What is the idea behind statistical inference at the second-level?

A common approach for statistical inference is to split the statistics into two levels. At level 1 you compute a within-subject statistic which describes the effect size (i.e. no inference). At level 2 you do the inference, testing whether the effect is consistent over subjects.

Conventionally you would do the inference over the single subject between-condition difference in the averages. Here you replace the difference between the averages by another difference measure. Using the t-score as the measure of difference suppresses differences in the non-consistent parts of the data (e.g., channels that don’t show an effect and time points in the baseline) and stresses the difference in consistent large-effect channels.

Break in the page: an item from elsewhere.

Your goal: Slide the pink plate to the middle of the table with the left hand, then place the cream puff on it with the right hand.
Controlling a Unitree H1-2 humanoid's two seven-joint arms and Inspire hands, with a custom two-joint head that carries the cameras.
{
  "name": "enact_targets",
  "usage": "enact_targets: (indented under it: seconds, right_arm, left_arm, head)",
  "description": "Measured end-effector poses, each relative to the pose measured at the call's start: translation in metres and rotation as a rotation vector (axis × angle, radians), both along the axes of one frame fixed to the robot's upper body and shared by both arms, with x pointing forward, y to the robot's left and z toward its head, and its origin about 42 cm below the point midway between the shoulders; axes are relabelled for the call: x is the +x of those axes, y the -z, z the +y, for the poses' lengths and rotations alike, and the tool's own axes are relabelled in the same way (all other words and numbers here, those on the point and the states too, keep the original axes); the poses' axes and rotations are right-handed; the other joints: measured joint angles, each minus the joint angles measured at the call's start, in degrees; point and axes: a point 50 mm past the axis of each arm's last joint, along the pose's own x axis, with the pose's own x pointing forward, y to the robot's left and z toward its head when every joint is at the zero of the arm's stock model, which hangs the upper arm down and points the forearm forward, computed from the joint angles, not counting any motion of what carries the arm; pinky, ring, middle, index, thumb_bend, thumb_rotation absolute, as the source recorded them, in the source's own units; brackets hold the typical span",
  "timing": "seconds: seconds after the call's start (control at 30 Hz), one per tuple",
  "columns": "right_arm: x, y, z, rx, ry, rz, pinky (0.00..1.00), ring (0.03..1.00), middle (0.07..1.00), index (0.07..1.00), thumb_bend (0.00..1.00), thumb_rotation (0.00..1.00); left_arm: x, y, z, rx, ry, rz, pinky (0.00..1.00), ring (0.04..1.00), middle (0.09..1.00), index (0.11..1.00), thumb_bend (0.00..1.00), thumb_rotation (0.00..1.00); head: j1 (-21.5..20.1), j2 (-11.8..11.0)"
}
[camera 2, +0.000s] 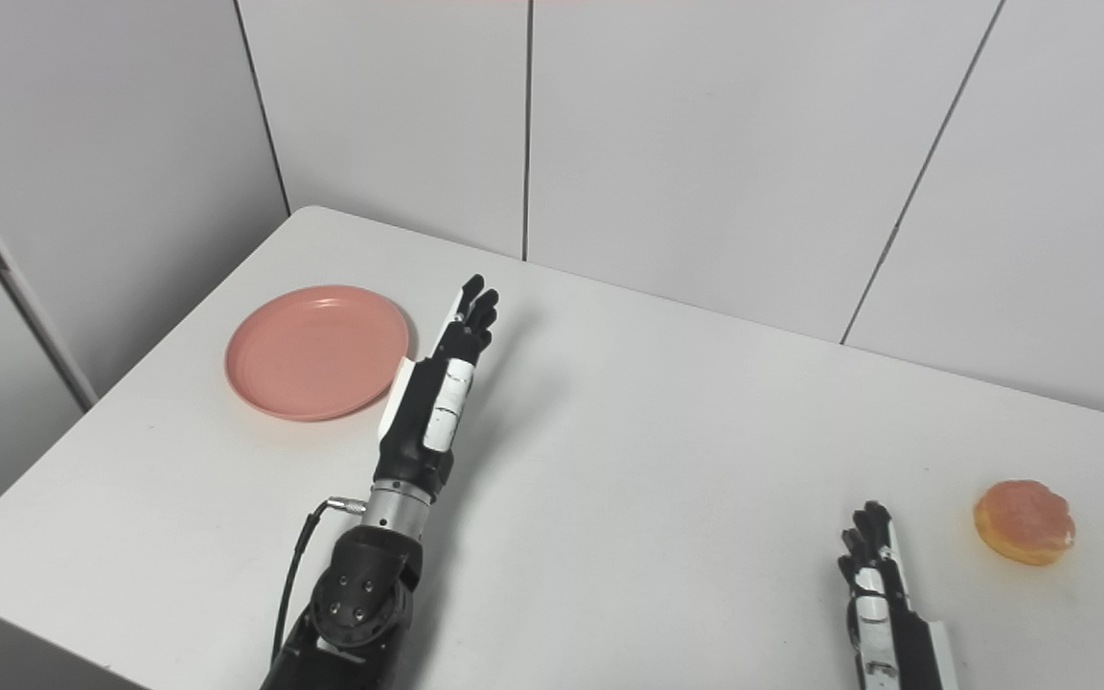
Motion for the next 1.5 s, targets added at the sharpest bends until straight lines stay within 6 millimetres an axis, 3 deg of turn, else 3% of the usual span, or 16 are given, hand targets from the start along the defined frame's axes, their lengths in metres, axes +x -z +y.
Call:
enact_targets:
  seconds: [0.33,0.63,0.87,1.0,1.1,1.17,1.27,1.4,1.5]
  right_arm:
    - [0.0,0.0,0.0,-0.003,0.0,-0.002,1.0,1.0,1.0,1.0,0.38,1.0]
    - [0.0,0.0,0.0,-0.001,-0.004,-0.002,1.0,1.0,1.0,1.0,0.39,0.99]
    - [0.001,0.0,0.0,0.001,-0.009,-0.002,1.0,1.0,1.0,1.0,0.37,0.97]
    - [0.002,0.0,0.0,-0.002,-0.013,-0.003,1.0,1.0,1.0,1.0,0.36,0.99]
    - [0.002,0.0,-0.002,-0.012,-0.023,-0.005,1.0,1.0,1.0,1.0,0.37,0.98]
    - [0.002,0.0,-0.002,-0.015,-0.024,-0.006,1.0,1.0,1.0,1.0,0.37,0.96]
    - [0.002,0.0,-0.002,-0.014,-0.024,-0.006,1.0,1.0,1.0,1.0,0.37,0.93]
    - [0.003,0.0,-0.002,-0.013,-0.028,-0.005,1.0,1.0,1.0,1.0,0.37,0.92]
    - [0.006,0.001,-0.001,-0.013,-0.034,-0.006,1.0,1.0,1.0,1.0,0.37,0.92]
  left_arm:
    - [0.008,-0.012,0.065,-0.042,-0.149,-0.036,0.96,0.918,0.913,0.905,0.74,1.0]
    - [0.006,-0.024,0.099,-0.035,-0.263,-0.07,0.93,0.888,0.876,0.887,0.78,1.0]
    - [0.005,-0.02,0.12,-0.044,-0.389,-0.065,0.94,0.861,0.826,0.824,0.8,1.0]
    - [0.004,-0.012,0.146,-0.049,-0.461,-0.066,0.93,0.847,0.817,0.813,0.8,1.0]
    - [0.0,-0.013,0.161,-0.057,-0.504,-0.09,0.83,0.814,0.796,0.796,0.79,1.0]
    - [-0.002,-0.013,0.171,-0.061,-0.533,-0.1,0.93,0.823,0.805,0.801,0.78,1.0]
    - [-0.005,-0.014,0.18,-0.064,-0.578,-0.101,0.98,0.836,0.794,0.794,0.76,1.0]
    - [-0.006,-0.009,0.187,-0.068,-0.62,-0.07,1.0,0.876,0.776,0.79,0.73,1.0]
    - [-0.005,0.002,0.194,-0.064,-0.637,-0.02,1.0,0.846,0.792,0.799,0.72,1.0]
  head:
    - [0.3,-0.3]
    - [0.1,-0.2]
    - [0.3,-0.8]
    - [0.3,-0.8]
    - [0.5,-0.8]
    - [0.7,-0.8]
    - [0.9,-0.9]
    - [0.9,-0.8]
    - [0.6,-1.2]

The second level statistical inference thereby becomes more sensitive. Furthermore, the multiple comparison problem at the second level becomes easier to solve using randomization testing, because the randomization distribution will be less broadened by the uninteresting noisy parts of the data.

Some notes:

  1. also in conventional statistics you do it in two steps: the first being the computation of the difference in a measure of central tendency (the mean), the second being the inference based on the between-subject consistency of these difference scores. The first step in conventional statistics (the computation of the mean) is often not recognized as such.
  2. if you have different numbers of trials between subjects, it is better to carry z-scores to the second level. You can convert t- to z-scores.
  3. instead of taking conventional t-scores to start with, you can use a Winsorized estimate of the mean and standard deviation to compute the t-scores at the first level. That makes them more robust for outliers (common in EEG).
  4. quite often beta values estimated with a GLM are used as the statistic to be carried on to the second level. This allows you to explain part of the uninteresting variance in the data with confound-regressors.